I am trying to understand the proof of Theorem 4.19 in this paper, describing when does the comparison functor $\textbf{D}\to\textbf{C}^T$ gives an isomorphism. However, I am not quite sure what the author really trying to prove though. The argument he gives seems like a copy of Mac Lane's Theorem 1 in Section VI.7, from the "Categories for the Working Mathematicians".
The most puzzling part for me is $(i)\implies (ii)$. We need to show that whenever we have a pair of parallel morphism $f,g:C\to D$ whose image under $G$ has a absolute coequalizer, then $G$ (strictly) creates coequalizers for $f,g$. So we need to start with an absolute coequalizer $q:G(D)\to X$ of $Gf,Gg$ in $\textbf{C}$ and end up with a unique morphism $p:D\to Y$ in $\textbf{D}$ such that $Gp=q$ and $p$ gives a coequalizer of $f,g$. However, when I look at the proof (either the one in the link or Mac Lane's), it looks like that's not what it is doing. For example, the proof in the link starts with an absolute coequalizer in $\textbf{D}$, the thing that is supposed to be obtained at the end of the proof.
Can someone tell me what is the logic of the proof?
I think the proof is written in a slightly ambiguous way. The important point is that when the comparison functor $\textbf{D}\to\textbf{C}^T$ is an isomorphism, it is enough to prove that the forgetful functor $\textbf{C}^T\to\textbf{C}$ creates the good coequalizers. In other words, you can act like $\textbf{D}=\textbf{C}^T$.
The problem in that linked paper is that the identification of $\textbf{D}$ and $\textbf{C}^T$ is not done very explicitly, so there is some confusion about whether $f,g,q$ are in $\textbf{D}$ or $\textbf{C}$.

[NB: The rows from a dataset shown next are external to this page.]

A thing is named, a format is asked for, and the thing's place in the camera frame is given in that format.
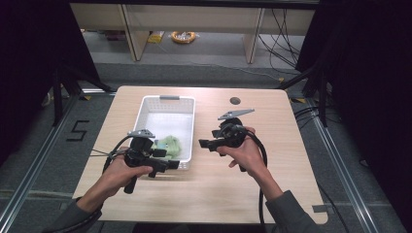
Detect black cable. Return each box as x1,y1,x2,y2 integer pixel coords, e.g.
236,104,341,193
90,135,134,175
239,128,270,227

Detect light green cloth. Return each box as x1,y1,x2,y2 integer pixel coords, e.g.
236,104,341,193
151,135,184,161

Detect person's left hand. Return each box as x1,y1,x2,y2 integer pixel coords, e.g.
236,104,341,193
101,147,155,199

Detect person's right hand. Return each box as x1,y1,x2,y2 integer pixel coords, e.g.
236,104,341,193
216,126,270,183

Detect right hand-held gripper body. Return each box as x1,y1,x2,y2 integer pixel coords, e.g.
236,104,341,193
217,108,256,173

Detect aluminium floor rail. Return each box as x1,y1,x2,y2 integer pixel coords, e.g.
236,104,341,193
309,96,381,233
0,92,81,229

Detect black metal stand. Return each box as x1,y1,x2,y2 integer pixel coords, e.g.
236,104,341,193
275,61,328,128
51,60,116,128

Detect black curtain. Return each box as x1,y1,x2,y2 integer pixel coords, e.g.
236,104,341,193
0,0,101,166
295,0,412,224

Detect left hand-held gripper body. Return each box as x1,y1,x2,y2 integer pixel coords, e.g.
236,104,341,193
122,128,170,195

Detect bundle of black cables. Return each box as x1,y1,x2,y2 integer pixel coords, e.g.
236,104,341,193
257,9,303,70

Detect white plastic basket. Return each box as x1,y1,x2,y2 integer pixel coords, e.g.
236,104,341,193
132,94,196,172

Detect yellow packet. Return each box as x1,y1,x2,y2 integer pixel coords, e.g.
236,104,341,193
147,30,165,45

What happens is that the maps $f,g$ are in $\textbf{D}=\textbf{C}^T$, so they are really maps in $\textbf{C}$ which are compatible with the algebra structures of their domain and codomain; we assume that the corresponding maps in $\textbf{C}$ have an absolute coequalizer $q:D\to Q$ in $\textbf{C}$, and the goal is to prove that there is an algebra structure on $Q$ that makes $q$ the coequalizer of $f$ and $g$ in $\mathbf{C}^T$.